# Linear Regression from First Principles
## A Complete Mathematical and Computational Exploration

---

### Table of Contents
1. [Setup & Imports](#setup)
2. [Mathematical Theory](#theory)
   - 1-Neuron Linear Model
   - Gradient Derivation for w
   - Gradient Derivation for b
   - Why Gradient Descent Works
   - Backpropagation View
3. [Detailed Proofs](#proofs)
   - Component-wise Gradient Proof
   - 2D Example
4. [Implementation](#implementation)
   - Basic Functions
   - Gradient Computation
   - Training Loop
5. [Experiment](#experiment)
   - Data Generation
   - Model Training
   - Results Visualization
6. [Verification](#verification)
7. [Summary](#summary)

---

<a id='setup'></a>
## 1. Setup & Imports

In [None]:
import numpy as np
import matplotlib.pyplot as plt

<a id='theory'></a>
## 2. Mathematical Theory

# Linear Regression: Mathematical Derivation

## 1-Neuron Linear Model

We have:
* Data: $x_i \in \mathbb{R}^d$, target $y_i \in \mathbb{R}$
* Parameters: $w \in \mathbb{R}^d$, $b \in \mathbb{R}$
* Prediction:
$$\hat{y}_i = w^\top x_i + b$$

**Loss (MSE over $n$ samples):**
$$L(w,b) = \frac{1}{n}\sum_{i=1}^{n}(\hat{y}_i - y_i)^2 = \frac{1}{n}\sum_{i=1}^{n}(w^\top x_i + b - y_i)^2$$

Define the error:
$$e_i = \hat{y}_i - y_i = w^\top x_i + b - y_i$$

So:
$$L = \frac{1}{n}\sum_{i=1}^{n} e_i^2$$

## Gradient w.r.t. $w$

Use chain rule per-sample. For one term $e_i^2$:
$$\frac{\partial}{\partial w}(e_i^2) = 2e_i\frac{\partial e_i}{\partial w}$$

But:
$$e_i = w^\top x_i + b - y_i \Rightarrow \frac{\partial e_i}{\partial w} = x_i$$

So:
$$\frac{\partial}{\partial w}(e_i^2) = 2e_i x_i$$

Sum and scale by $\frac{1}{n}$:
$$\nabla_w L = \frac{1}{n}\sum_{i=1}^n 2e_i x_i = \frac{2}{n}\sum_{i=1}^n (w^\top x_i + b - y_i)x_i$$

**Vectorized form**: Stack rows of $X\in\mathbb{R}^{n\times d}$, $y,\hat{y}\in\mathbb{R}^{n\times 1}$.

Let $e=\hat{y}-y$. Then:
$$\nabla_w L = \frac{2}{n}X^\top e$$

## Gradient w.r.t. $b$

Again:
$$\frac{\partial}{\partial b}(e_i^2) = 2e_i\frac{\partial e_i}{\partial b}$$

And:
$$\frac{\partial e_i}{\partial b} = 1$$

So:
$$\frac{\partial}{\partial b}(e_i^2) = 2e_i$$

Sum and scale:
$$\frac{\partial L}{\partial b} = \frac{2}{n}\sum_{i=1}^n e_i = \frac{2}{n}\sum_{i=1}^n (\hat{y}_i - y_i)$$

Vectorized:
$$\frac{\partial L}{\partial b} = \frac{2}{n}\mathbf{1}^\top e$$

## Why Gradient Descent Update Works

We move opposite the gradient:
$$w \leftarrow w - \eta \nabla_w L, \quad b \leftarrow b - \eta \frac{\partial L}{\partial b}$$

because $\nabla L$ points in the steepest increase direction.

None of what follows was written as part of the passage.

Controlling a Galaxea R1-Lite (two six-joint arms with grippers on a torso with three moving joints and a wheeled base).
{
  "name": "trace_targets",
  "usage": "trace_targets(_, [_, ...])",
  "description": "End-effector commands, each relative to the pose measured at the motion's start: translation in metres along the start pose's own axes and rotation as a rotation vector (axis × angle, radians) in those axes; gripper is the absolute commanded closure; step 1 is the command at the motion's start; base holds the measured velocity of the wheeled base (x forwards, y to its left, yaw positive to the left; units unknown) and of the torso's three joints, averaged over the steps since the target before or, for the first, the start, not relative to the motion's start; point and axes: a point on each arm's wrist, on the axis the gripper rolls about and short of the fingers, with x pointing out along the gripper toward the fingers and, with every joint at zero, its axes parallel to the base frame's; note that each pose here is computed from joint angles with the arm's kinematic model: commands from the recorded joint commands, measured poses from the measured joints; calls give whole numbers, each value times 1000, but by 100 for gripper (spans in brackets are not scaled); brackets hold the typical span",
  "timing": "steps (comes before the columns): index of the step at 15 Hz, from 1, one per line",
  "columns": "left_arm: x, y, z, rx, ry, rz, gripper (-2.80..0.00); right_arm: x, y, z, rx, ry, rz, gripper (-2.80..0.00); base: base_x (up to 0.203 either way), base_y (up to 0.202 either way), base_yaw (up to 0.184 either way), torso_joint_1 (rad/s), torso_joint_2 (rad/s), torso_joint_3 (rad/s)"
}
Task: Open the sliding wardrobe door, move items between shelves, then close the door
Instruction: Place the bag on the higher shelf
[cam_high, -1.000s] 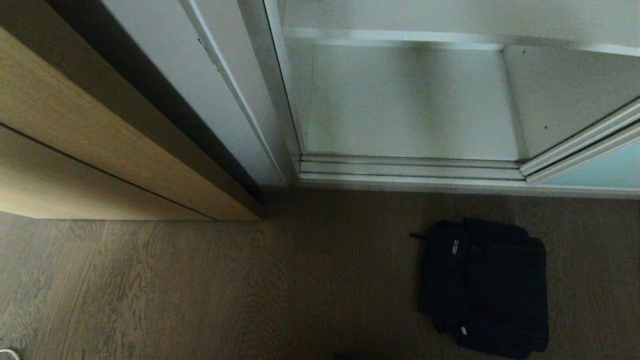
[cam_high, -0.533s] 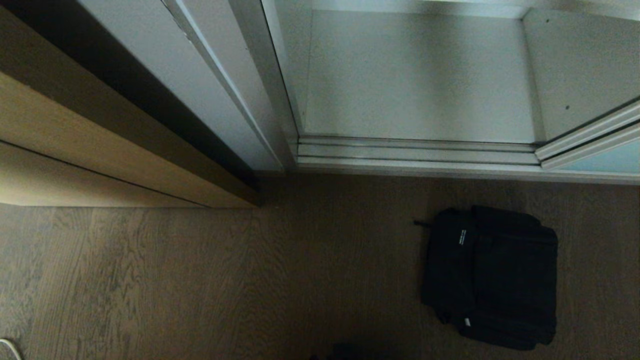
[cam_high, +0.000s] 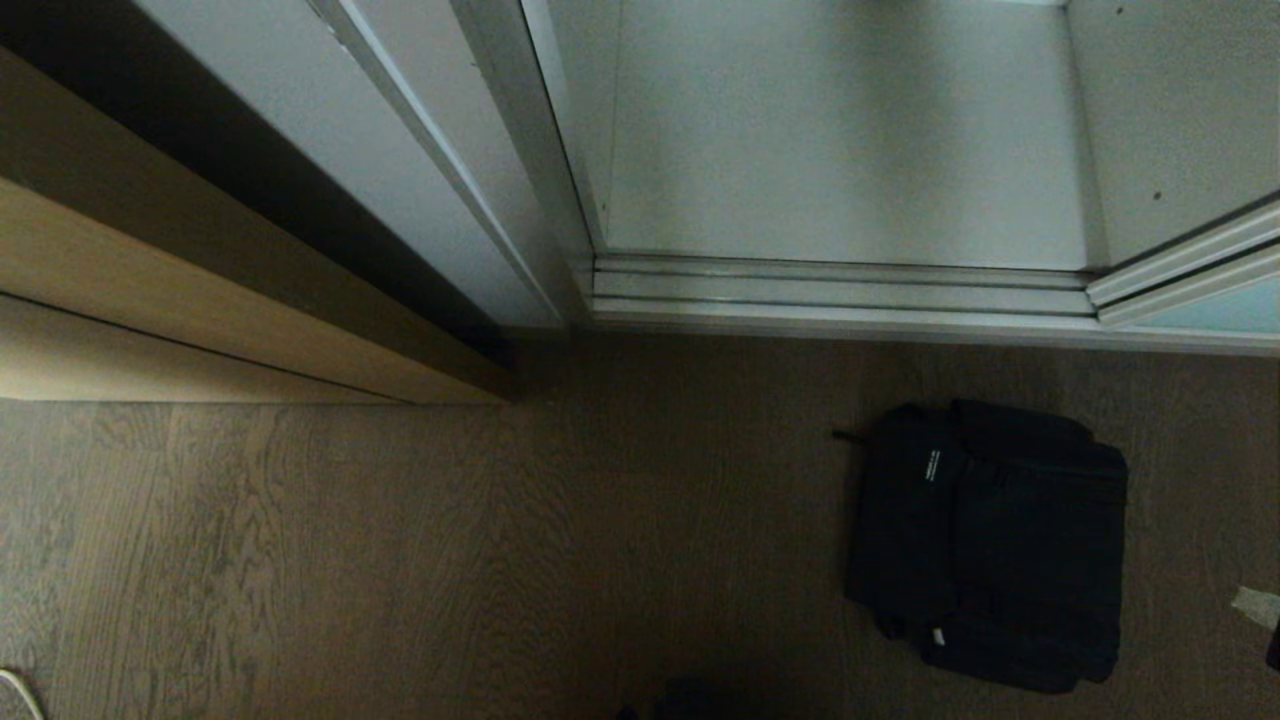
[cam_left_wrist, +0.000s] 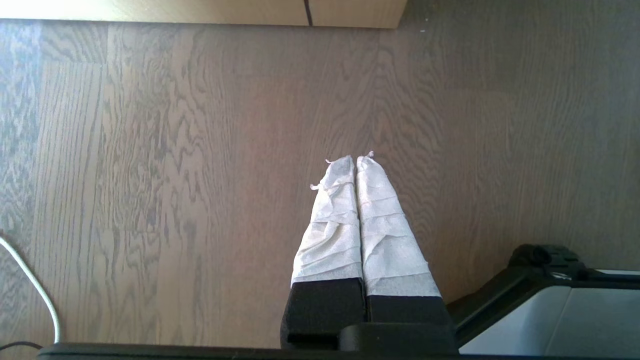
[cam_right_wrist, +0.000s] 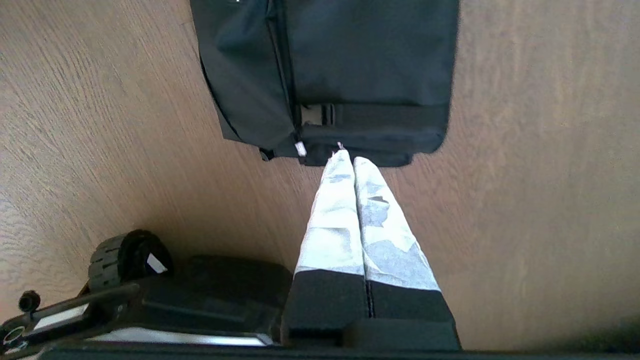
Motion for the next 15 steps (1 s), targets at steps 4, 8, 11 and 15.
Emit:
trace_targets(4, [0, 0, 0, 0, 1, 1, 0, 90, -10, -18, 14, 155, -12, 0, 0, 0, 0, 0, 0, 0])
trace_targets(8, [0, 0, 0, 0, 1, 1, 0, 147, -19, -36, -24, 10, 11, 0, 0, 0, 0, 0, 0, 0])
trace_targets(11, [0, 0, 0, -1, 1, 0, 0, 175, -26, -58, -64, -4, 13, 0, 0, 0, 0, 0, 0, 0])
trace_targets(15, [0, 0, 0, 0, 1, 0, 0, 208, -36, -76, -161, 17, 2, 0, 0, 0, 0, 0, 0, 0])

## "Neural Net" View (Backprop Lens)

This is backprop in 2 local steps:

1. $L = \frac{1}{n}\sum e^2$
   $$\frac{\partial L}{\partial \hat{y}} = \frac{2}{n}(\hat{y} - y)$$

2. $\hat{y} = Xw + b$
   $$\frac{\partial \hat{y}}{\partial w} = X, \quad \frac{\partial \hat{y}}{\partial b} = 1$$
   
Chain:
$$\nabla_w L = X^\top \frac{\partial L}{\partial \hat{y}}, \quad \frac{\partial L}{\partial b} = \sum \frac{\partial L}{\partial \hat{y}}$$

<a id='proofs'></a>
## 3. Detailed Proofs

### Why $\frac{\partial e_i}{\partial w} = x_i$?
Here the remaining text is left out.